Publicado por: Editorial
El ataque atribuido al Eln contra la población civil en García Rovira, ocurrido hace dos días, no merece otro calificativo que el de acto cobarde, pues actuar con alevosía, golpear a ciudadanos inermes, y a campesinos que trabajan la tierra es la vía predilecta de los violentos que carecen de valor para enfrentar a un enemigo en igualdad de condiciones, como lo es la Fuerza Pública.
No hay estrategia militar que justifique poner en la mira a los indefensos y, sin embargo, esta organización insiste en esta fórmula inicua que la historia ya ha condenado.
Por otra parte, este acto responde a una lógica perversa que combina el terror puro con una clara intención propagandística. El Eln no solo quiere matar o herir; quiere que el miedo recorra los caminos, que los sobrevivientes cuenten la atrocidad, que el horror doblegue a la población, para simular que están presentes y que pueden golpear cuando y donde quieran. Sin embargo, lo que este ataque revela es un fenómeno que desde hace varios años venimos denunciando en este diario: la penetración sistemática del Eln en Santander, inicialmente desplazados del Catatumbo por el recrudecimiento de los enfrentamientos allí.
El Estado afronta el desafío de recuperar la confianza de las comunidades en García Rovira y varias zonas de Santander.

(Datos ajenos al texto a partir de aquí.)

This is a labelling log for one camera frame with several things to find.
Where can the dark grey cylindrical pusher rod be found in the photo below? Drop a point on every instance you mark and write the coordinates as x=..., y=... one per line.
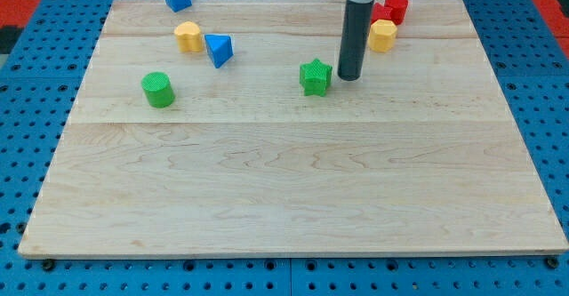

Cada acción terrorista del Eln contra la población civil pone de manifiesto la falta de presencia institucional en los territorios. Vanguardia alza la voz para exigir una respuesta que trascienda lo militar; se requiere una ofensiva política y social que frene este intento de empujarnos hacia un pasado violento que Santander no está dispuesto a revivir.
Por eso, cuando vemos lo ocurrido en El Cerrito, Santander, debemos entenderlo como un intento más de expansión territorial que hace este grupo por medio de una violencia que hoy estremece a esa provincia, pero que es la misma que ya había sido advertida en otras zonas del departamento por organizaciones sociales y por este periódico.
La función propagandística de estos ataques es tan evidente como execrable. Al atacar a civiles indefensos, el Eln busca crear la idea de que tiene capacidad desestabilizadora en cualquier región, pero lo que ese mensaje realmente tiene de fondo es el grado de descomposición moral de una agrupación que, en lugar de enfrentar al enemigo en el campo de batalla, prefiere ensañarse con los más débiles.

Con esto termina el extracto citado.